2017-11-12 Thread intrigeri
Hi!

Vincas Dargis:
> Since network mediation is reverted from 4.14 (sorry have no link to
> cite), is this still a blocker?

You're correct in that this task does not block the whole "enabling
AppArmor by default" plan anymore, since we have pinned the Linux 4.13
feature set and such pinning was "repaired" (with a revert of the
entire code that works fineā€¦ except when pinning is used) in 4.14.

This task still blocks #880078 though. Given socket mediation was
reverted, I believe the only new features that could break stuff once
we bump the pinned feature set to 4.14's are mount and signal mediation.

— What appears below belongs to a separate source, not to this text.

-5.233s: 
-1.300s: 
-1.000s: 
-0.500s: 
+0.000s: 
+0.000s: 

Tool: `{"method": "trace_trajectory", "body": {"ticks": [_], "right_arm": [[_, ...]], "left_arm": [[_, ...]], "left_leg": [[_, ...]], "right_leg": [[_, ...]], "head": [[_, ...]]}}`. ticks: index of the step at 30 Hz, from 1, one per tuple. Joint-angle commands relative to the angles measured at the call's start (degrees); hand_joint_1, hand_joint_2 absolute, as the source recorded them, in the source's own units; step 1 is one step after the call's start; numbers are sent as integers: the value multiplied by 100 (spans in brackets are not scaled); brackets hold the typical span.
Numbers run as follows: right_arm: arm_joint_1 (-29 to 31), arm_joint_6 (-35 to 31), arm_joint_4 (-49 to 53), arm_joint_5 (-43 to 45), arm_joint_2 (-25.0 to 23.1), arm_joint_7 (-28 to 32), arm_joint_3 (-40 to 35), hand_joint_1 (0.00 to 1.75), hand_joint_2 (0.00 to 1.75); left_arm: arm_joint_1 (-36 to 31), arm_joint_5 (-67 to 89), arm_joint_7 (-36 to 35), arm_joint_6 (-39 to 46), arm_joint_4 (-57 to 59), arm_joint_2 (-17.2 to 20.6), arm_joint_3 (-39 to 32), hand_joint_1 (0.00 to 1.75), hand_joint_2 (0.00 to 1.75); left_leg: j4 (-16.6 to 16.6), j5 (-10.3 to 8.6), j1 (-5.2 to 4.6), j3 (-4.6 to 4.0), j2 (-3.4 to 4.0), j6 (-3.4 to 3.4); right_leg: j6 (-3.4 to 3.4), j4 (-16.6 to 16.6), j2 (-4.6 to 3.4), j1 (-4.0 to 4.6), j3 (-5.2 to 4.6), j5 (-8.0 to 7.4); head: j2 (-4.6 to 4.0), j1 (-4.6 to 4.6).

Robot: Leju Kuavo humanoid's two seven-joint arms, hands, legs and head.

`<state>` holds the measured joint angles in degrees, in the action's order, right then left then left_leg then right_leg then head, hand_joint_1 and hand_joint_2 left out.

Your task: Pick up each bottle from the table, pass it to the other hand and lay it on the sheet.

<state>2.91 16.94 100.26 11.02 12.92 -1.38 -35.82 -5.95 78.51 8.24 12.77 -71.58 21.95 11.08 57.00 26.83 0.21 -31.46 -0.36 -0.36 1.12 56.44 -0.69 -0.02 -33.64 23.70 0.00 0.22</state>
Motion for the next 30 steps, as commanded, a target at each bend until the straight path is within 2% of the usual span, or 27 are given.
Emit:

> Do we need to "sprint" for 4.14-possibly-introducing issues?

I'm not sure how urgently we should handle #880078 and (transitively)
#877581. I'd welcome your input about it on #880078, where I've
started discussing the pros & cons.

Cheers,
-- 
intrigeri



Bug#877581: apparmor: Ensure Linux 4.14 does not break abstractions/nameservice

2017-11-12 Thread Vincas Dargis
Since network mediation is reverted from 4.14 (sorry have no link to cite), is this still a blocker? Do we need to 
"sprint" for 4.14-possibly-introducing issues?




Bug#877581: [pkg-apparmor] Bug#877581: Bug#877581: apparmor: Ensure Linux 4.14 does not break abstractions/nameservice

2017-10-24 Thread intrigeri
When testing stuff on 4.14, make sure you:

 - use apparmor 2.11.1

 - disable features-files= in /etc/apparmor/parser.conf (otherwise not
   only you'll be stuck to 4.13's feature set and unable to do useful
   work here, but worse you'll hit a kernel bug wrt. feature set
   pinning & network rules that totally breaks unix/netlink/etc.)

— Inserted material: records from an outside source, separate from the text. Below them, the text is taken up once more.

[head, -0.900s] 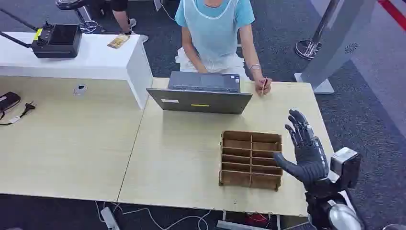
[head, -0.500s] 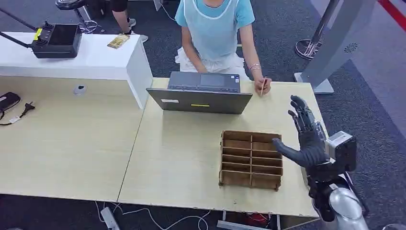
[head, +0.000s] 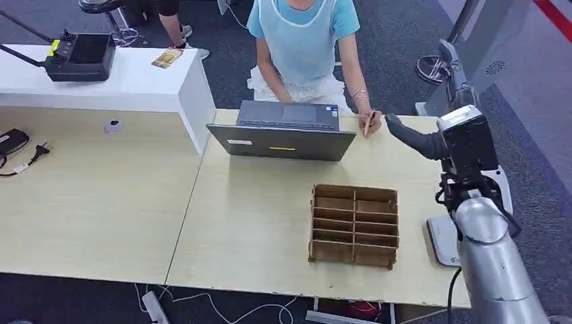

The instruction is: Pass the card to the sensor for recognition and then transmit it.

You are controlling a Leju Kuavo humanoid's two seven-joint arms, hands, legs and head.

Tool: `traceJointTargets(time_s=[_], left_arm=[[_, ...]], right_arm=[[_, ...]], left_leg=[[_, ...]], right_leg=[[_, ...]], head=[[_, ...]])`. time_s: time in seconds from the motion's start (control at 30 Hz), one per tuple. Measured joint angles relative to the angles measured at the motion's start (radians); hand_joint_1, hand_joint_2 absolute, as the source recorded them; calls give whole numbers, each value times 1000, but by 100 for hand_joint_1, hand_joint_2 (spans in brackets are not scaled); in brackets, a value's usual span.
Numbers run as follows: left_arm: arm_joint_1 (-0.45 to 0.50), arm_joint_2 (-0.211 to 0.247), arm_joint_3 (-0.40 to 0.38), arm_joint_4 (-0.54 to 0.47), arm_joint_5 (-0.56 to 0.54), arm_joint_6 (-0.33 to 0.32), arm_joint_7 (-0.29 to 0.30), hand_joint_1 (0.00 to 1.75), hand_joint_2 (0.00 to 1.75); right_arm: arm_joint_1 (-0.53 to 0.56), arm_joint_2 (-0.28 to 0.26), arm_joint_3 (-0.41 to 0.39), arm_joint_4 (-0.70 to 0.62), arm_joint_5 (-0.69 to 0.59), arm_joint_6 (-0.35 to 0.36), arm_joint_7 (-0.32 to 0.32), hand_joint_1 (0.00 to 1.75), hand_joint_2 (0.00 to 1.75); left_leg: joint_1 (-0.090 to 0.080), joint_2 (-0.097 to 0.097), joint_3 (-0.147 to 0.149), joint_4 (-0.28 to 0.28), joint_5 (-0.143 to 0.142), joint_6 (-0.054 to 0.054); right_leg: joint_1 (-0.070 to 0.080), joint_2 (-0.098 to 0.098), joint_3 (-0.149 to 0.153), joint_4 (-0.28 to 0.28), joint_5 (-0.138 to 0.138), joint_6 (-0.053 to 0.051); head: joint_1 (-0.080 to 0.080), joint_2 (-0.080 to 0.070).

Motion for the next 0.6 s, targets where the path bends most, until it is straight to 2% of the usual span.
traceJointTargets(time_s=[0.13,0.27,0.4,0.47,0.6], left_arm=[[0,0,0,0,-1,-1,0,0,0],[0,0,-7,0,-13,-10,3,0,0],[-1,0,-21,0,-29,-18,6,0,0],[-1,-1,-31,0,-33,-21,8,0,0],[-3,-1,-51,0,-36,-32,13,0,0]], right_arm=[[-25,0,18,14,56,-21,10,0,175],[-123,0,54,53,202,-54,82,0,175],[-239,0,80,130,291,-60,143,0,175],[-296,1,90,183,318,-50,169,0,175],[-425,3,127,327,384,24,200,0,175]], left_leg=[[0,0,-1,0,0,0],[0,0,-1,0,0,0],[0,0,-1,0,1,0],[0,0,-1,0,1,0],[0,0,-1,0,1,0]], right_leg=[[0,0,0,0,0,0],[0,1,0,0,0,0],[0,0,0,0,1,0],[0,0,0,0,1,0],[0,0,0,0,1,1]], head=[[0,0],[0,0],[0,0],[0,0],[0,0]])
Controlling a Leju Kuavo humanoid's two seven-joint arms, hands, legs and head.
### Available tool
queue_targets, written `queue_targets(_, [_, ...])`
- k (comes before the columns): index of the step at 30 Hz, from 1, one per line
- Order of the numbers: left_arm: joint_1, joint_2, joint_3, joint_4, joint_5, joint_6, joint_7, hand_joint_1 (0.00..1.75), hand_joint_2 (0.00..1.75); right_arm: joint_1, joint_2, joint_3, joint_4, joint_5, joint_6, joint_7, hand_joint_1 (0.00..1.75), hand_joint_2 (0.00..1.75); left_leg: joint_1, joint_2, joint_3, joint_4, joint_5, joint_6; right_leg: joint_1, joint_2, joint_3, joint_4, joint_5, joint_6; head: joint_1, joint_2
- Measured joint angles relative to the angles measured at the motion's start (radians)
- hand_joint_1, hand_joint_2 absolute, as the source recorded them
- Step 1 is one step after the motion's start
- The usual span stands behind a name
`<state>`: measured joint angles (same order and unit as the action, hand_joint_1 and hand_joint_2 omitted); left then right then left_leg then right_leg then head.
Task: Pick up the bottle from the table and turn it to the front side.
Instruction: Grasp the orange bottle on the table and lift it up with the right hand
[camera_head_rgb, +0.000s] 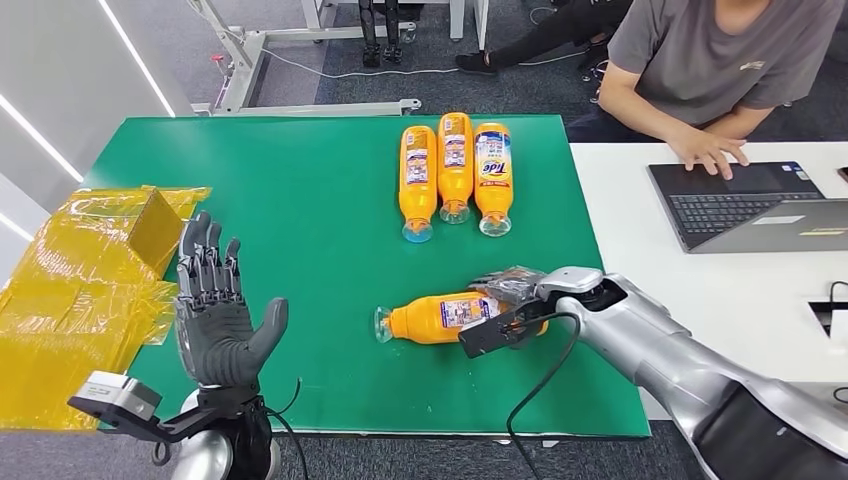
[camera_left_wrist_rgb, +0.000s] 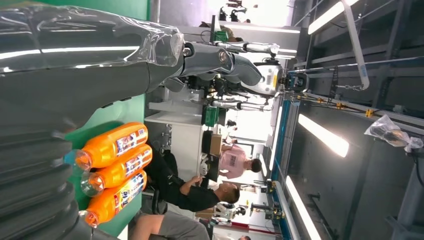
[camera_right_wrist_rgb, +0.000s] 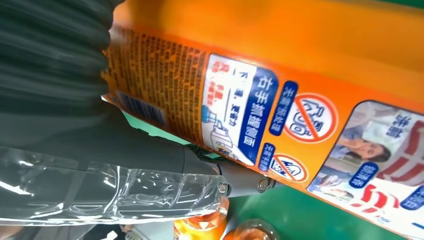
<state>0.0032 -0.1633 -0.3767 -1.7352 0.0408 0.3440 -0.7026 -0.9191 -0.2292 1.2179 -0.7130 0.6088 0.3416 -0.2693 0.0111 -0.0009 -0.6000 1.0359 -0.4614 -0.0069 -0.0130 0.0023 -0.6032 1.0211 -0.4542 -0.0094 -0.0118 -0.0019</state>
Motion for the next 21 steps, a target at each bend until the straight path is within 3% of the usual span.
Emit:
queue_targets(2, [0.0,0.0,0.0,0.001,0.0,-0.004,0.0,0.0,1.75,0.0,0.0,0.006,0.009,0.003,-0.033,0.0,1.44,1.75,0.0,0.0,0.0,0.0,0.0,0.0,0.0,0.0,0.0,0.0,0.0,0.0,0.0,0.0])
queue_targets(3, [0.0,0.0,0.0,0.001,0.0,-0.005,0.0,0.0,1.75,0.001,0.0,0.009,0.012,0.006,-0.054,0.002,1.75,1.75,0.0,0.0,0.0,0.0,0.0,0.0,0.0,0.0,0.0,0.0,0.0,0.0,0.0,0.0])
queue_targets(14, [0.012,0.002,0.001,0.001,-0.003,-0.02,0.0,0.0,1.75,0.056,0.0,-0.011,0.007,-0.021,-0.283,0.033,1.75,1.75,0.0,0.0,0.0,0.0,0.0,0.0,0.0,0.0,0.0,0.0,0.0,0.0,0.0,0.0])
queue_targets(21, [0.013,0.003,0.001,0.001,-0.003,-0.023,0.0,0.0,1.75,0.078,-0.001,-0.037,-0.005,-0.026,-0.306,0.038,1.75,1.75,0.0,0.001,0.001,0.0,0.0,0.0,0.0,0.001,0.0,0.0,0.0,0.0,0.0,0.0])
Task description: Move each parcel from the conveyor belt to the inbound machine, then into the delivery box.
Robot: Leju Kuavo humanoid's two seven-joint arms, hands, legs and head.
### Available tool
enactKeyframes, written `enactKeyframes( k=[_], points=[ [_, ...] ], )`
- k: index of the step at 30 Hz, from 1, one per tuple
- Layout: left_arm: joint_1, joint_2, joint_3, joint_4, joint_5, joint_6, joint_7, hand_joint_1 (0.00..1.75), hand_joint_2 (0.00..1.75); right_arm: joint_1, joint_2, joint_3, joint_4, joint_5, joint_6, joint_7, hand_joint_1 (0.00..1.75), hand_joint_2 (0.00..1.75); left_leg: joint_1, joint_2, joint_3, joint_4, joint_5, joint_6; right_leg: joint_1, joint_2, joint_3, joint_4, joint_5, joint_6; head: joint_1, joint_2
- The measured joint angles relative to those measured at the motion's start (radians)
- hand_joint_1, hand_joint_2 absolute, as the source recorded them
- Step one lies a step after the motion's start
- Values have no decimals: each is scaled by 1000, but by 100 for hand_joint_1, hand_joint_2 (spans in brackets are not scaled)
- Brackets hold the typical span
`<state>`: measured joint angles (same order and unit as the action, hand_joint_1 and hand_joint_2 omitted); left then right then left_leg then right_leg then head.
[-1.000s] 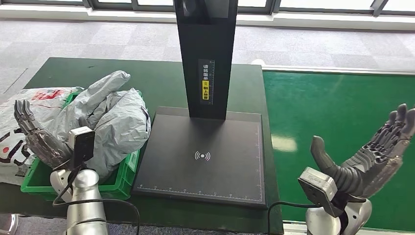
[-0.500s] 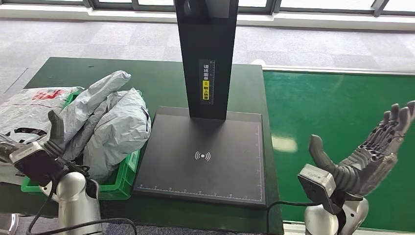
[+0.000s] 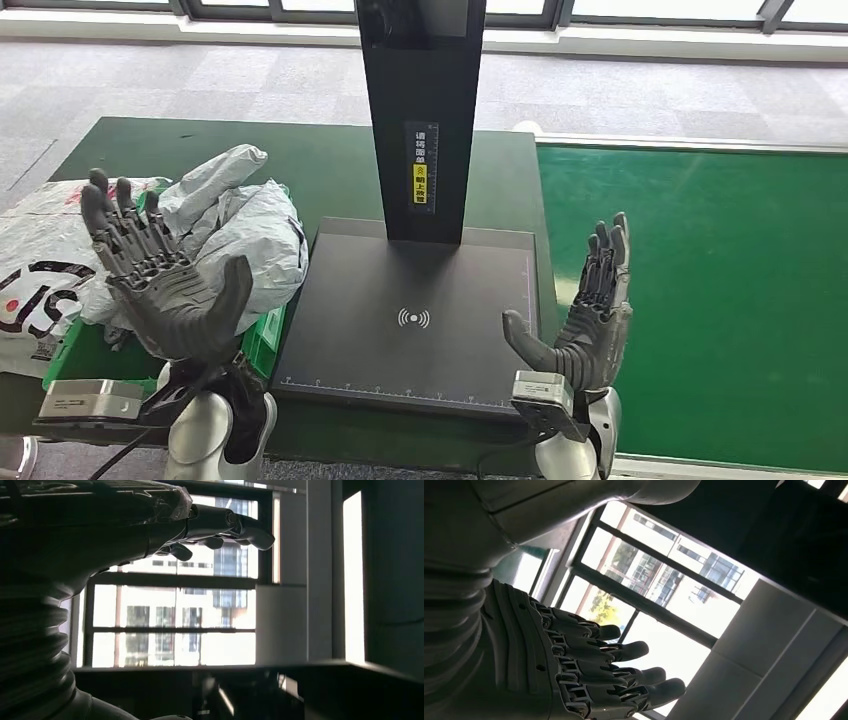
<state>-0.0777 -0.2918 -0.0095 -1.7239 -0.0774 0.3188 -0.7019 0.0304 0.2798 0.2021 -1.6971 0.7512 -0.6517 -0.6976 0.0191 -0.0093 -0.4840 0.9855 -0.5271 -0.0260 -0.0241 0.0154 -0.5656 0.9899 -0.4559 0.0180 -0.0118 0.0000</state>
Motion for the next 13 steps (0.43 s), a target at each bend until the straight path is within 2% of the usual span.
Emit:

Bug#877581: apparmor: Ensure Linux 4.14 does not break abstractions/nameservice

2017-10-24 Thread intrigeri
Vincas Dargis:
> On 2017.10.12 07:37, intrigeri wrote:
>> I suspect more is coming. Ubuntu / OpenSUSE probably already have
>> some of this stuff.

> Could you clarify, why Ubuntu should have issues, if they had
> network mediation before?

You're right, Ubuntu should not be affected by this problem (I was
reasoning in terms of "they do stuff upstream first now", but so far
they've mostly been working on the backlog created by the previous
development model i.e. stuff they're already applying to their own
kernel).

Cheers,
-- 
intrigeri



Bug#877581: [pkg-apparmor] Bug#877581: Bug#877581: apparmor: Ensure Linux 4.14 does not break abstractions/nameservice

2017-10-23 Thread intrigeri
Christian Boltz:
> It turned out that the added "network unix dgram/stream" rules are not 
> really needed. Let me explain ;.-)

> In theory apparmor_parser should downgrade the "unix" rules in 
> abstractions/base to "network unix" rules (when using Kernel < 4.15), 
> which allows more than "network unix dgram/stream".

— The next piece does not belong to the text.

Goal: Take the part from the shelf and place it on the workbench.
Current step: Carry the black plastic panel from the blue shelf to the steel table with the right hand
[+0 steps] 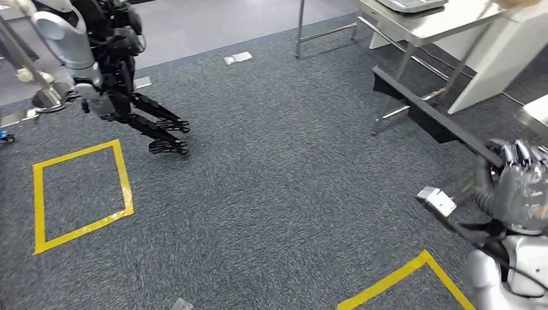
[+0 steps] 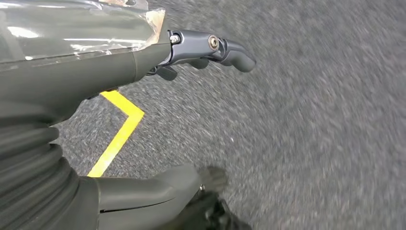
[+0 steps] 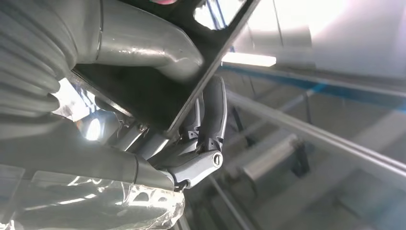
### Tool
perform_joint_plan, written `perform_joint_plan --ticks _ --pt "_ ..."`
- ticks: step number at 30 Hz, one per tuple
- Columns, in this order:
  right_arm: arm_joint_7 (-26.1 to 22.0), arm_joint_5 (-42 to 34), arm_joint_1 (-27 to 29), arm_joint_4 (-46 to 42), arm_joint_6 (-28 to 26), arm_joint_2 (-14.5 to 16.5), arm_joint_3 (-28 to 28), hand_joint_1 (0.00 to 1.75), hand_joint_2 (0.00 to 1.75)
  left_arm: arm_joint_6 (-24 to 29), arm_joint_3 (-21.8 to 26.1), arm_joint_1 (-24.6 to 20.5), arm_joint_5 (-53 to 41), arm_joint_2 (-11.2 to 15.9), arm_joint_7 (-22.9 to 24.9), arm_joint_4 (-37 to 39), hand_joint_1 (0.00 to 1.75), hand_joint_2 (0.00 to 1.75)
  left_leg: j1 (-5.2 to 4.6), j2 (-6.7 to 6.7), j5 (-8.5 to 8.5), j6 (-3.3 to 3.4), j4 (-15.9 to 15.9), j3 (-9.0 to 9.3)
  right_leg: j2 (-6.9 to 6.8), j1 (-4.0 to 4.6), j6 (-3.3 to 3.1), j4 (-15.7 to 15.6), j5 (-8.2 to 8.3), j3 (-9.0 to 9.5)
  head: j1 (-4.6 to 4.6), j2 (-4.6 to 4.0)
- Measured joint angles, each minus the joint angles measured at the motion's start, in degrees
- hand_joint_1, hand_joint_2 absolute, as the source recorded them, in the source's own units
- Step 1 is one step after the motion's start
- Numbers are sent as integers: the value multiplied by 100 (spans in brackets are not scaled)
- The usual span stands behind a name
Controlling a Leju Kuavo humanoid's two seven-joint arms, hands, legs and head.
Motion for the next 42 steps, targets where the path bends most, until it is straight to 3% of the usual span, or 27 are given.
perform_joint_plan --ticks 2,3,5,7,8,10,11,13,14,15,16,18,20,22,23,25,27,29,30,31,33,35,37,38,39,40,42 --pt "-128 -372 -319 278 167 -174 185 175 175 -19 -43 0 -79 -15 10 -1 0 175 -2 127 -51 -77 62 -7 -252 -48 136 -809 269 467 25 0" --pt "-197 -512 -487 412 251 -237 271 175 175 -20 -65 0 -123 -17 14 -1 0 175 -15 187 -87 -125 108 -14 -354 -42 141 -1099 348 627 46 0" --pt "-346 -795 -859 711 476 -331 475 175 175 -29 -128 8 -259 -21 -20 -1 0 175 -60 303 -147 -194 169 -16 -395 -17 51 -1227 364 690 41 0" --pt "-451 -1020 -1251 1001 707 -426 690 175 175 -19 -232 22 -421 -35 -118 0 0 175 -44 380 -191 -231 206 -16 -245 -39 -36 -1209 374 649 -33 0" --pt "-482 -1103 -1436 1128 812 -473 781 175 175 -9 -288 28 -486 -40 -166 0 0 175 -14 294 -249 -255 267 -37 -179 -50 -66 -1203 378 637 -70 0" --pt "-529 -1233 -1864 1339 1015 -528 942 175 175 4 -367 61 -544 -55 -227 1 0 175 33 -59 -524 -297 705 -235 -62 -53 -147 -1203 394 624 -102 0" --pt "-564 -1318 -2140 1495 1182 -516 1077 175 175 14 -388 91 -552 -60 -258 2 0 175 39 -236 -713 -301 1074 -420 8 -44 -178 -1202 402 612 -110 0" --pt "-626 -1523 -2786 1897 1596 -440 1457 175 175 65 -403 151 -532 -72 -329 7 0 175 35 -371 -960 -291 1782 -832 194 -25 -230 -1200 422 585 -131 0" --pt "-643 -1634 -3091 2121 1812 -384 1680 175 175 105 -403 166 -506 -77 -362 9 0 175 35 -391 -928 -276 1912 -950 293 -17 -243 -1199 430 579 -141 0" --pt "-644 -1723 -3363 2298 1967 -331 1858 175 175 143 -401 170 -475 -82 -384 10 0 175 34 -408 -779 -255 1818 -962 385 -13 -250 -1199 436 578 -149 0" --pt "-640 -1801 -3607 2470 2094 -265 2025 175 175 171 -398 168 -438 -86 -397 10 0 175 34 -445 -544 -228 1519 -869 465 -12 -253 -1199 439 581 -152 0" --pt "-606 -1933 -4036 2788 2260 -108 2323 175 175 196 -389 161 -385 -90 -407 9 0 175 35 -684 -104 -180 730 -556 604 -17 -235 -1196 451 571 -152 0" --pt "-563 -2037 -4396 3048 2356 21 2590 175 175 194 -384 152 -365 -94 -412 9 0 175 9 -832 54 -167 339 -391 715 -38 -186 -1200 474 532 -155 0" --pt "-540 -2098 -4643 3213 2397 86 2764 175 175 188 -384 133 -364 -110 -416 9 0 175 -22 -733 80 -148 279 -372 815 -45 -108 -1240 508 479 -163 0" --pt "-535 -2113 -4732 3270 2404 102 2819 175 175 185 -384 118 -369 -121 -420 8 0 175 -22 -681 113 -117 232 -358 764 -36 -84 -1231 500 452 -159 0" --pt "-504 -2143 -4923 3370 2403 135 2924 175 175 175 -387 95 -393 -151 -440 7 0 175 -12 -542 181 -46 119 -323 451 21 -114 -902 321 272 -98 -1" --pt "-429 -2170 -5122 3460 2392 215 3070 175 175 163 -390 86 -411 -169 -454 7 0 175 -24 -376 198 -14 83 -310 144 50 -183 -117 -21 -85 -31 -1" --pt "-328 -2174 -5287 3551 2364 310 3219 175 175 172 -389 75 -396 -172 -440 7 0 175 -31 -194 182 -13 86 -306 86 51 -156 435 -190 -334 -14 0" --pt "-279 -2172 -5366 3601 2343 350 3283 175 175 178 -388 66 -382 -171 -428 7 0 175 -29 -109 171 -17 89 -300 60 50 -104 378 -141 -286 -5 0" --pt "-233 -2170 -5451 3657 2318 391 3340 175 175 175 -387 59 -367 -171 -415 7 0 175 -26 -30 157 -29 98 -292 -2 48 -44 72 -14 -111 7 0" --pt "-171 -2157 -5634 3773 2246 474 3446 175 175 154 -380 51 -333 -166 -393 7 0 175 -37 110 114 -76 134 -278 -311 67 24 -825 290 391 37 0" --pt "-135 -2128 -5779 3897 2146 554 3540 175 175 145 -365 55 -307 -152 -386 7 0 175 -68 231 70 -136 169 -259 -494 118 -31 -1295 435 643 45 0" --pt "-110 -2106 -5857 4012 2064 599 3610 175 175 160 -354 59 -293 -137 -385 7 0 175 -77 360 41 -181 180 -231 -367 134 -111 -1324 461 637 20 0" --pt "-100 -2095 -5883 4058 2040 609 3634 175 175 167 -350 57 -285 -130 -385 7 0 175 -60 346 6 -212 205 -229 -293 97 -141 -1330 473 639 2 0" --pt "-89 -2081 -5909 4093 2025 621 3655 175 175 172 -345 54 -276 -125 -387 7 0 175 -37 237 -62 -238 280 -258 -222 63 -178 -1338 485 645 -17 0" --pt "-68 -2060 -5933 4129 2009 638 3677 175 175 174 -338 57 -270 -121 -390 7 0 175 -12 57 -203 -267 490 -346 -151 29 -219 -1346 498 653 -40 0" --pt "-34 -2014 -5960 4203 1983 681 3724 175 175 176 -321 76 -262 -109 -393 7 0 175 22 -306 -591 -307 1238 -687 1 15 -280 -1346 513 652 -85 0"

> In practise this rule downgrade was broken in apparmor_parser, and got 
> fixed in AppArmor 2.11.1, 2.10.3 and 2.9.5.

> So once you update apparmor_parser to one of these versions, profiles 
> that include abstractions/base (which basically means all profiles) 
> should no longer need the "network unix dgram/stream" rules.

Great! I'm packaging 2.11.1 as we speak, so I've reverted your patch
(that I had previously applied to our packaging bzr repo, but did not
upload to Debian yet). Thanks for the heads up!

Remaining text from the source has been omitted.